You’re probably manipulating Debian packages everyday, but do you know what those files are? This article will show you their bowels… Surely they are more than file archives otherwise we would just use TAR archives (you know those files ending with .tar.gz). Let’s have a look!
1. It’s two TAR file archives in an AR file archive!
A .deb file is actually an archive using the AR format, you can manipulate it with the ar command. This archive contains 3 files, you can check it yourself, download any .deb file and run “ar t” on it:
$ ar t gwibber_2.31.91-1_all.deb debian-binary control.tar.gz data.tar.gz
debian-binary
is a text file indicating the version of the format of the .deb file, the current version is “2.0”.
$ ar p gwibber_2.31.91-1_all.deb debian-binary 2.0
data.tar.gz
contains the real files of the package, the content of that archive gets installed in your root directory when you run “dpkg --unpack
“.
But the most interesting part—which truly makes .deb files more than a file archive—is the last file. control.tar.gz
contains meta-information used by the package manager.

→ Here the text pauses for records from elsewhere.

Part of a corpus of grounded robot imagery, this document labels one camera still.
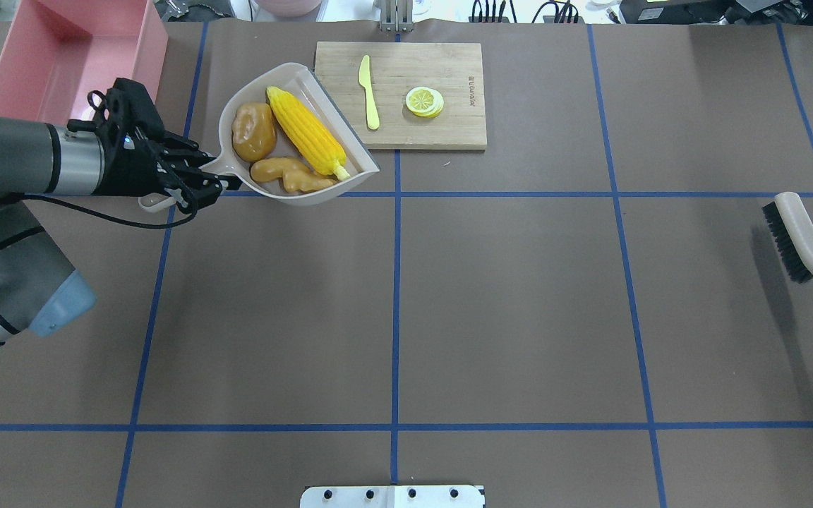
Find yellow toy knife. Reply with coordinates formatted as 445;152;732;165
358;54;380;131

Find yellow lemon slice toy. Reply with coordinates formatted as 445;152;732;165
404;86;445;118

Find orange toy potato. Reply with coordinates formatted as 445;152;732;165
231;101;277;163

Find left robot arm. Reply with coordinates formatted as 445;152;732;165
0;78;241;347

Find beige brush with black bristles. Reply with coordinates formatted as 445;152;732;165
761;192;813;284

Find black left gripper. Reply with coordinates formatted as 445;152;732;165
68;78;242;212

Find orange toy ginger root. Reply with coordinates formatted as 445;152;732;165
249;157;337;193

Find yellow toy corn cob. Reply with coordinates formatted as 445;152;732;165
267;86;351;182

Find wooden cutting board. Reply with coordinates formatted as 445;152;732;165
314;41;488;151

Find pink plastic bin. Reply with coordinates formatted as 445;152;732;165
0;1;169;125

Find beige plastic dustpan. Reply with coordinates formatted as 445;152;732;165
139;62;381;212

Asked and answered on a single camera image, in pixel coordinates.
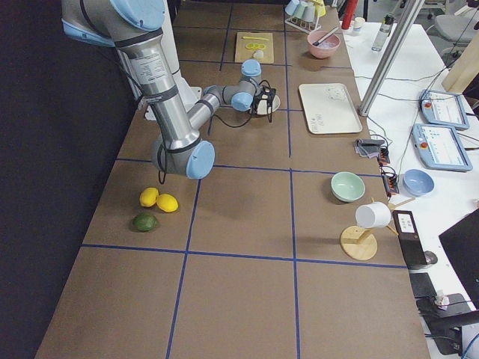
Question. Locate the blue bowl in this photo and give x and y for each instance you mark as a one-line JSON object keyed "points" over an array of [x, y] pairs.
{"points": [[418, 182]]}

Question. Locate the white wire cup rack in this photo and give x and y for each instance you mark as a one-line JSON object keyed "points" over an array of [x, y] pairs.
{"points": [[305, 15]]}

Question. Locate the upper teach pendant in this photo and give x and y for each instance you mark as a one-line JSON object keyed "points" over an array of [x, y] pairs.
{"points": [[443, 108]]}

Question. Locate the wooden mug stand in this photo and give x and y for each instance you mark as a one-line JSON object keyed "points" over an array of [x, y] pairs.
{"points": [[360, 243]]}

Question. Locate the lower teach pendant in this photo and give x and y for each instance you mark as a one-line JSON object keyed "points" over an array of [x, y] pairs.
{"points": [[439, 148]]}

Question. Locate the teach pendant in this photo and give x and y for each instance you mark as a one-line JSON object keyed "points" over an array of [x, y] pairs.
{"points": [[439, 148], [443, 108]]}

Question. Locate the pink bowl with ice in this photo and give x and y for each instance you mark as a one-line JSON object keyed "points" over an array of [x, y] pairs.
{"points": [[325, 49]]}

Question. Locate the beige round plate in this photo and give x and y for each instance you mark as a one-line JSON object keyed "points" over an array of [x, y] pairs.
{"points": [[265, 105]]}

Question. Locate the folded grey cloth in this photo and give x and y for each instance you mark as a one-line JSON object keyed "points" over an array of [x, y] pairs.
{"points": [[368, 147]]}

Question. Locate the mint green bowl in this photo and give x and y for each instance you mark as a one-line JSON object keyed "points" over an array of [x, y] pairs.
{"points": [[347, 187]]}

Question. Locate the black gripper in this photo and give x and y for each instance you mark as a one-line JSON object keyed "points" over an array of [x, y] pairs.
{"points": [[268, 107]]}

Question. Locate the yellow plastic knife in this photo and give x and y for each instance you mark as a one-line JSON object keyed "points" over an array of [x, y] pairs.
{"points": [[255, 38]]}

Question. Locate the white mug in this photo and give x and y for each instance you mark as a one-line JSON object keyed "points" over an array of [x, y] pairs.
{"points": [[374, 215]]}

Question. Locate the yellow lemon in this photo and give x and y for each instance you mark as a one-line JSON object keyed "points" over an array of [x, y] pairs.
{"points": [[148, 197], [167, 203]]}

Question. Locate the clear water bottle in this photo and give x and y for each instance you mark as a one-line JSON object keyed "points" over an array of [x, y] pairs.
{"points": [[383, 33]]}

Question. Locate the aluminium frame post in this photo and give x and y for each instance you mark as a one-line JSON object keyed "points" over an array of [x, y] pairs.
{"points": [[405, 22]]}

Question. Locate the black power strip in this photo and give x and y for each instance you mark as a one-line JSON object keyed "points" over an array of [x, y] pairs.
{"points": [[389, 175]]}

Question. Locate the bamboo cutting board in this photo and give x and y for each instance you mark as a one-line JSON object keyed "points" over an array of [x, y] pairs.
{"points": [[242, 53]]}

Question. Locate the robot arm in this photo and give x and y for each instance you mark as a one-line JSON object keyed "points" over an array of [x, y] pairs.
{"points": [[252, 95], [135, 28]]}

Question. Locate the black laptop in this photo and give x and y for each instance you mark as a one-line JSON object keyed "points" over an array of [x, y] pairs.
{"points": [[460, 243]]}

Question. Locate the red bottle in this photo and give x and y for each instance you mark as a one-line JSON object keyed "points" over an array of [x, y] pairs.
{"points": [[349, 10]]}

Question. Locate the white bear tray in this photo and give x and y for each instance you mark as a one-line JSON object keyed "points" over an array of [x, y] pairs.
{"points": [[329, 109]]}

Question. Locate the black label stand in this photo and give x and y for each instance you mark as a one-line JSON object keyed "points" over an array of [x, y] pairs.
{"points": [[409, 240]]}

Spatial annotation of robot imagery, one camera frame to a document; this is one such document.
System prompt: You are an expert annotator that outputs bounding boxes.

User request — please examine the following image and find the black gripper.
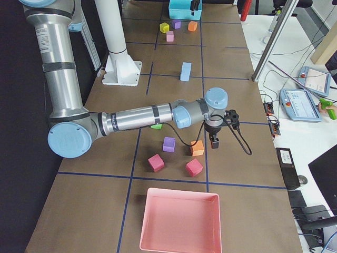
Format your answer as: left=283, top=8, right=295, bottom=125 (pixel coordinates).
left=204, top=122, right=223, bottom=149
left=190, top=0, right=200, bottom=15

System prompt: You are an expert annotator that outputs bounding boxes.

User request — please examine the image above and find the light blue foam block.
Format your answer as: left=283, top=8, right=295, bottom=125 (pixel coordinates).
left=181, top=62, right=192, bottom=75

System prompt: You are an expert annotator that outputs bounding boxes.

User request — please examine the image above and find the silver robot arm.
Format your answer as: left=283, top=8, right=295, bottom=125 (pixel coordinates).
left=22, top=1, right=234, bottom=158

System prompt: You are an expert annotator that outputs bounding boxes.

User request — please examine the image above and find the blue plastic bin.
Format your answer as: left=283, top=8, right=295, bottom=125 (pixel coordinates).
left=168, top=0, right=202, bottom=21

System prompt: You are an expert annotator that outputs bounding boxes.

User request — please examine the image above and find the far orange foam block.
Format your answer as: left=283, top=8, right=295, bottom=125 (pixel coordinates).
left=187, top=21, right=198, bottom=32

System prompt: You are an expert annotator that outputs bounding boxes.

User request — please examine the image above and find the orange foam block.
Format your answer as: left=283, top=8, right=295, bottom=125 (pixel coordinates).
left=187, top=21, right=198, bottom=32
left=190, top=140, right=205, bottom=156

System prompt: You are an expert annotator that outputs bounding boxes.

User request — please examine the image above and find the far purple foam block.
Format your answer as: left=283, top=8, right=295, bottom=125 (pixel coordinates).
left=172, top=20, right=181, bottom=30

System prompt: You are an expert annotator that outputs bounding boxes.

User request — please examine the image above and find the purple foam block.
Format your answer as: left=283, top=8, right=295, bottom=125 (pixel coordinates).
left=172, top=20, right=181, bottom=30
left=163, top=137, right=176, bottom=153

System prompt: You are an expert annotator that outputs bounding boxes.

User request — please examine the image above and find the magenta foam block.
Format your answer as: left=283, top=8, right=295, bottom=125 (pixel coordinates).
left=185, top=159, right=203, bottom=177

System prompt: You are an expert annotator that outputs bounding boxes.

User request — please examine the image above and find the yellow foam block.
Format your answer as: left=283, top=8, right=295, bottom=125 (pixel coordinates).
left=159, top=22, right=170, bottom=34

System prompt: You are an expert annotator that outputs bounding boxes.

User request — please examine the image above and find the far pink foam block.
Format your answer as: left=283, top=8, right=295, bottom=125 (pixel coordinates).
left=166, top=31, right=174, bottom=42

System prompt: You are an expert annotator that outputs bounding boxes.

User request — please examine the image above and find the green foam block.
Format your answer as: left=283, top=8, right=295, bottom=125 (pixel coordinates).
left=150, top=124, right=163, bottom=130

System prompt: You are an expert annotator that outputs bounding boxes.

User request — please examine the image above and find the dark red foam block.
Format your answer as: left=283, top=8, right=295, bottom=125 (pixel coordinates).
left=148, top=154, right=165, bottom=172

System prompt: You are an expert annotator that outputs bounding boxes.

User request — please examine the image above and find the black rectangular box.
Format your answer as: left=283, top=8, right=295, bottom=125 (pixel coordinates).
left=275, top=148, right=300, bottom=190

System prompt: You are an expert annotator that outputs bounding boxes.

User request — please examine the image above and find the pink plastic tray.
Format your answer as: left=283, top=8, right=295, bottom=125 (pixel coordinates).
left=139, top=188, right=222, bottom=252

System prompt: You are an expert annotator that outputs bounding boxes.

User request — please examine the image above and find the near teach pendant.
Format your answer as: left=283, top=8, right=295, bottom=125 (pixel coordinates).
left=280, top=89, right=322, bottom=122

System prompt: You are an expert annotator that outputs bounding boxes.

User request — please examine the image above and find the teach pendant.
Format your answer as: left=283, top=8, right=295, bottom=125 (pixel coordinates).
left=298, top=66, right=332, bottom=98
left=280, top=89, right=322, bottom=122

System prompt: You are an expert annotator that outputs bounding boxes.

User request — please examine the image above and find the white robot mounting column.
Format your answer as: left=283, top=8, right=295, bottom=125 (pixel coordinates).
left=95, top=0, right=142, bottom=86

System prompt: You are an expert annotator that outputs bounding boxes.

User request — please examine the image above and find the black monitor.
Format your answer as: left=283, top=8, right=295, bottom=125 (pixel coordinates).
left=309, top=147, right=336, bottom=214

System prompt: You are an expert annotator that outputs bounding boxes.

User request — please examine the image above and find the green handheld tool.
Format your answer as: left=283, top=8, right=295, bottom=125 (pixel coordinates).
left=318, top=98, right=336, bottom=120

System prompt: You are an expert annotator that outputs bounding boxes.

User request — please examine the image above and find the far teach pendant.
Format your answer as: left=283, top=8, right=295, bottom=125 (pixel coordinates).
left=298, top=66, right=332, bottom=98

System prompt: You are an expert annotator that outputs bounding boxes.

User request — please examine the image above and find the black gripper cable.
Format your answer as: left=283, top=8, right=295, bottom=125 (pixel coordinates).
left=168, top=115, right=252, bottom=155

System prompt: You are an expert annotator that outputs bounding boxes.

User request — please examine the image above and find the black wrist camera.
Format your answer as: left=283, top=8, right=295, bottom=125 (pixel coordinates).
left=224, top=110, right=240, bottom=131

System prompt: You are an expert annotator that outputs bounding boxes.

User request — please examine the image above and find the aluminium frame post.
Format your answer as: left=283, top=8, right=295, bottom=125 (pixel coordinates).
left=252, top=0, right=299, bottom=82

What are they?
$ ar p gwibber_2.31.91-1_all.deb control.tar.gz | tar tzf - ./ ./postinst ./prerm ./preinst ./postrm ./conffiles ./md5sums ./control
2. It contains meta-information defining the package and its relationships
The control
file within the control.tar.gz
archive is the most fundamental file. It contains basic information about the package like its name, its version, its description, the architecture it runs on, who is maintaining it and so on. It also contains dependency fields so that the package manager can ensure that everything needed by the package is installed before-hand. If you want to learn more about those fields, you can check Binary control files in the Debian Policy.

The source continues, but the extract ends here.